Selina Samuels has an Arts/Law degree with Honours in English, a University Medal from the University of NSW, and a PhD in literature from the University of London. She is the editor of four volumes on Australian writers for the Dictionary of Literary Biography and is Head of English at an independent girls’ school in Sydney.

John Heard graduated with a Bachelor of Arts and a Bachelor of Laws cum laude from the University of Melbourne in 2005. He took the Supreme Court and Hearn Exhibitions for Jurisprudence and an advanced legal research thesis he wrote on natural law won the Freehills Prize. He writes an online weblog as DREADNOUGHT and balances work in the corporate sector with an increasing output of articles and reviews. He made his first featured television appearance in January 2006.

Lucinda Holdforth lives in Sydney and is a speechwriter. She has previously worked as a researcher at ABC television, career diplomat with the Australian Department of Foreign Affairs and Trade, speechwriter for Kim Beazley when he was Minister for Finance and Deputy Prime Minister, and communications specialist for a management consulting firm.
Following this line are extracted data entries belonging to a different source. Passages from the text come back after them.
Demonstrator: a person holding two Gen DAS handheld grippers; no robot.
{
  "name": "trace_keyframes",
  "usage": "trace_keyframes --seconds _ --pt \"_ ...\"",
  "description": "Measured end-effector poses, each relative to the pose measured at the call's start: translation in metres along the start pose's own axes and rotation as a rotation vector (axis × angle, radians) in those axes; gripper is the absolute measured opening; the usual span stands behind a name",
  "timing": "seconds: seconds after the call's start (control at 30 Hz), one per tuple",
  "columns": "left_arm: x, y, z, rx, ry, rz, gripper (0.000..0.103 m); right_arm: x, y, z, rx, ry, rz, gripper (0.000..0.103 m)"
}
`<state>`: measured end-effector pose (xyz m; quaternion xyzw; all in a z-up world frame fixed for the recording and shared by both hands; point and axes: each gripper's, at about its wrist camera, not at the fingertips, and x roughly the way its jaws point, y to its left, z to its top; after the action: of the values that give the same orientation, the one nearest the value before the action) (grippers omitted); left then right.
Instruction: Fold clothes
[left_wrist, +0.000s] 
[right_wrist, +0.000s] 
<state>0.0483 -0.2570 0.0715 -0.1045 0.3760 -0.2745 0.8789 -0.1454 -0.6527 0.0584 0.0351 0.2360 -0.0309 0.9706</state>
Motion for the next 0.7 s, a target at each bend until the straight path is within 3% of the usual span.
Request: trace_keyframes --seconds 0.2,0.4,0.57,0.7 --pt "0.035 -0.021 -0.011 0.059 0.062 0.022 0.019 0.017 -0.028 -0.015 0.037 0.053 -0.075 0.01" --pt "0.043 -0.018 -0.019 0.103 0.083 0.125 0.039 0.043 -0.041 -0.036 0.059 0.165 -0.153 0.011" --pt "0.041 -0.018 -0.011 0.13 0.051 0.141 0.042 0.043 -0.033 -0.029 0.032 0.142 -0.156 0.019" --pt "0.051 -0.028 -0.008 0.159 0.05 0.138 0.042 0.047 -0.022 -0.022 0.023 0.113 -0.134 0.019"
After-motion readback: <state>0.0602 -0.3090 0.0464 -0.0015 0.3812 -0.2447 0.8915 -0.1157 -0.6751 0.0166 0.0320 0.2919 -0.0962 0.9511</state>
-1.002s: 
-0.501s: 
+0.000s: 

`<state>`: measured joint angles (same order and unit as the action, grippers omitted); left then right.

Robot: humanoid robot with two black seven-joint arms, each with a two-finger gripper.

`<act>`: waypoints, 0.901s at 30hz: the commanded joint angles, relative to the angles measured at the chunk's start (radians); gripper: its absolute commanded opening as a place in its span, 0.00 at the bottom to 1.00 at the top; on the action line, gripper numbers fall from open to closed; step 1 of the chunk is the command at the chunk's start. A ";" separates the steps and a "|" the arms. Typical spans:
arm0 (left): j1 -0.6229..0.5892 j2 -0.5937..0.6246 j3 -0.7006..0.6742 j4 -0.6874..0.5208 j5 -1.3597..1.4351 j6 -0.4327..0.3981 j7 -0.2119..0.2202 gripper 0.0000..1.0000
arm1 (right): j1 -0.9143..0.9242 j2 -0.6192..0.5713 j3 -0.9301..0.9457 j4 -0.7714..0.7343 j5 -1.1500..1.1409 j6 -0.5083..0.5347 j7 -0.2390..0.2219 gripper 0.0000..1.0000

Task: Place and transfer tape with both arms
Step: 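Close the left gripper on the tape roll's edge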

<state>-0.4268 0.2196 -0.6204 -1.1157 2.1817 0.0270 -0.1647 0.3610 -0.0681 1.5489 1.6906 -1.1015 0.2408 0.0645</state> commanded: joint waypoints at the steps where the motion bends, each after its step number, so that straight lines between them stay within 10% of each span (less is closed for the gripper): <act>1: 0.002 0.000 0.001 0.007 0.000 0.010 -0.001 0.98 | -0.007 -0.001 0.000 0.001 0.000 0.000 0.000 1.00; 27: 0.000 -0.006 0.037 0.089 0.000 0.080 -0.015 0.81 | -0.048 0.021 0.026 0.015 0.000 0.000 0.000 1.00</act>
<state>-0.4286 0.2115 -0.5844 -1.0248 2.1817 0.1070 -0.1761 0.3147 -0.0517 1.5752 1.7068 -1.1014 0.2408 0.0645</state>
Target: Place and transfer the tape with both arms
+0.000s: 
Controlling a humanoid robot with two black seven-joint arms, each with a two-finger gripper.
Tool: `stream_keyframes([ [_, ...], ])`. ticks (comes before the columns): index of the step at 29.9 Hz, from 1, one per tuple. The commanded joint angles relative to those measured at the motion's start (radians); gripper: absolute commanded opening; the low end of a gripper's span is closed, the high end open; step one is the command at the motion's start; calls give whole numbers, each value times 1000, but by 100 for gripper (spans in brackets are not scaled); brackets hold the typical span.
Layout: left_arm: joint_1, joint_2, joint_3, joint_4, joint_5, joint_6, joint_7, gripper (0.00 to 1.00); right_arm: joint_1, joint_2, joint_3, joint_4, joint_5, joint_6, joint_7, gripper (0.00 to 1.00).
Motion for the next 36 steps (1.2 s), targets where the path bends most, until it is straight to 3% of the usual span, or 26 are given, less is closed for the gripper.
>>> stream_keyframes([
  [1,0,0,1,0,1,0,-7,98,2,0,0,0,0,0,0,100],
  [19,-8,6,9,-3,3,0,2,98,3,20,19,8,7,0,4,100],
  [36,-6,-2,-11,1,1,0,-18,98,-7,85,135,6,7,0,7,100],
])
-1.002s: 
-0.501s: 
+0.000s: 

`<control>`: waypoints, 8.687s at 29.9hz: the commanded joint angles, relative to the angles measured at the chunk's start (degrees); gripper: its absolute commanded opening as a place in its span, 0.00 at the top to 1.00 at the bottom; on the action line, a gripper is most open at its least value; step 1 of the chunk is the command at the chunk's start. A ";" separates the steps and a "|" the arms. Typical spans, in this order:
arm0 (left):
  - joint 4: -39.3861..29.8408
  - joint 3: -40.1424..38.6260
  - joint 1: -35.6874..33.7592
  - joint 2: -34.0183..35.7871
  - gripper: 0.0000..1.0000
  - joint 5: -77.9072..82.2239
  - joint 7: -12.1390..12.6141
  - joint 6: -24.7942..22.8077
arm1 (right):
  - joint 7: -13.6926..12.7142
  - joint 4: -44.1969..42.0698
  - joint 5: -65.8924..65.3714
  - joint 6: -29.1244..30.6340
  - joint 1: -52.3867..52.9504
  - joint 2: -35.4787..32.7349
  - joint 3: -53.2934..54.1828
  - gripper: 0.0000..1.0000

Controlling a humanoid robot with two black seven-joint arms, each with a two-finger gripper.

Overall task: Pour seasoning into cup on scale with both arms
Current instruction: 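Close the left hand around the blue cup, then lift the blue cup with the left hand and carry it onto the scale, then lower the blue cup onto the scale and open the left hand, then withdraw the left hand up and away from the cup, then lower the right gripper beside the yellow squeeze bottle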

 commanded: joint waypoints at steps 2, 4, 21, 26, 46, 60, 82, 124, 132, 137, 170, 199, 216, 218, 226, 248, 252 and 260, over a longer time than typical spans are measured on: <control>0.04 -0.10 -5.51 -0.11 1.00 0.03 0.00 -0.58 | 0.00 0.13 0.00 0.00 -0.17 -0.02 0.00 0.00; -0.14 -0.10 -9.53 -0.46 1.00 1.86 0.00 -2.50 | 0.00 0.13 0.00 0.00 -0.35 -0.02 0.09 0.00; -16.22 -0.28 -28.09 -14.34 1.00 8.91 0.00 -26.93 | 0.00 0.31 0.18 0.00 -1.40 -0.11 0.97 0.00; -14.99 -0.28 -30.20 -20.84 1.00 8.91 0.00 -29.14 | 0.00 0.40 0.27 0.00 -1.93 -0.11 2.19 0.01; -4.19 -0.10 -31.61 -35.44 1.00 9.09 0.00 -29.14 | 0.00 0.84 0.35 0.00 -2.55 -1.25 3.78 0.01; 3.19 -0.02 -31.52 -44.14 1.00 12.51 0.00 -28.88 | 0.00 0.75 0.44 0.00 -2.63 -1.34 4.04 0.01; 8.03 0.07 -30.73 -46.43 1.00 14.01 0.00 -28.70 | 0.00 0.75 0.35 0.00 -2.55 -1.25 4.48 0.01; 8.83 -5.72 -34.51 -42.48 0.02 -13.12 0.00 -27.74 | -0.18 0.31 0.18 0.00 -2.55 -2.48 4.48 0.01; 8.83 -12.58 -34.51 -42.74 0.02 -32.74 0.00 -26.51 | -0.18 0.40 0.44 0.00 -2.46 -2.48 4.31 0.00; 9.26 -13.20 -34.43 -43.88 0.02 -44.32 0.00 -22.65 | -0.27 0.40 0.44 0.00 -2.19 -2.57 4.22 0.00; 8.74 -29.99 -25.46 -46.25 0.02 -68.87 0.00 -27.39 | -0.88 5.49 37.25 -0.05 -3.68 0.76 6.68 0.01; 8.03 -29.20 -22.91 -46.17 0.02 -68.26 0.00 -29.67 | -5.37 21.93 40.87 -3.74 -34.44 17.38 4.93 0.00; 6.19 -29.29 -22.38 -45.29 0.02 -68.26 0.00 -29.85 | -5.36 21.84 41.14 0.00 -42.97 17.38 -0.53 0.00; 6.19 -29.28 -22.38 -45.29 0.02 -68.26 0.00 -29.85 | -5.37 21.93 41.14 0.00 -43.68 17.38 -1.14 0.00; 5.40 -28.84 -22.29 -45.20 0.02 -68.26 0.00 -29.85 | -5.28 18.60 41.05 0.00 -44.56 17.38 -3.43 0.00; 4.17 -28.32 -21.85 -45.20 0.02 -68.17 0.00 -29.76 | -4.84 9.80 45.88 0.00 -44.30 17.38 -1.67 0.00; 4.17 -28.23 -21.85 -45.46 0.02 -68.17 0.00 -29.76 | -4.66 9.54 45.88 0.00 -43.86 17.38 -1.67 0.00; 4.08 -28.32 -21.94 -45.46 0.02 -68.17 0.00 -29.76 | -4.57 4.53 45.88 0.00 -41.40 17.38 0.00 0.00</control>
She has had articles and columns published in Australian newspapers and magazines. Her first book True Pleasures: A Memoir of Women in Paris was published in 2004.

Felena Alach is a writer and visual artist who graduated with a Bachelor of Arts with first class honours in English from the University of Western Australia. Felena has worked for many recent years in the arts, and has written for various arts journals including RealTime/OnScreen, Broadsheet, Artlink, and Photofile, and is currently completing a Graduate Diploma in Internet Studies through Curtin University.

Larissa Behrendt is Professor of Law and Indigenous Studies and Director of Jumbunna Indigenous House of Learning at the University of Technology Sydney. She is a practicing lawyer and lecturer and has worked with the United Nations. She sits on various tribunals and councils including the Administrative Decisions Tribunal and the University of Technology Sydney Council. She is widely published. Home is her first novel.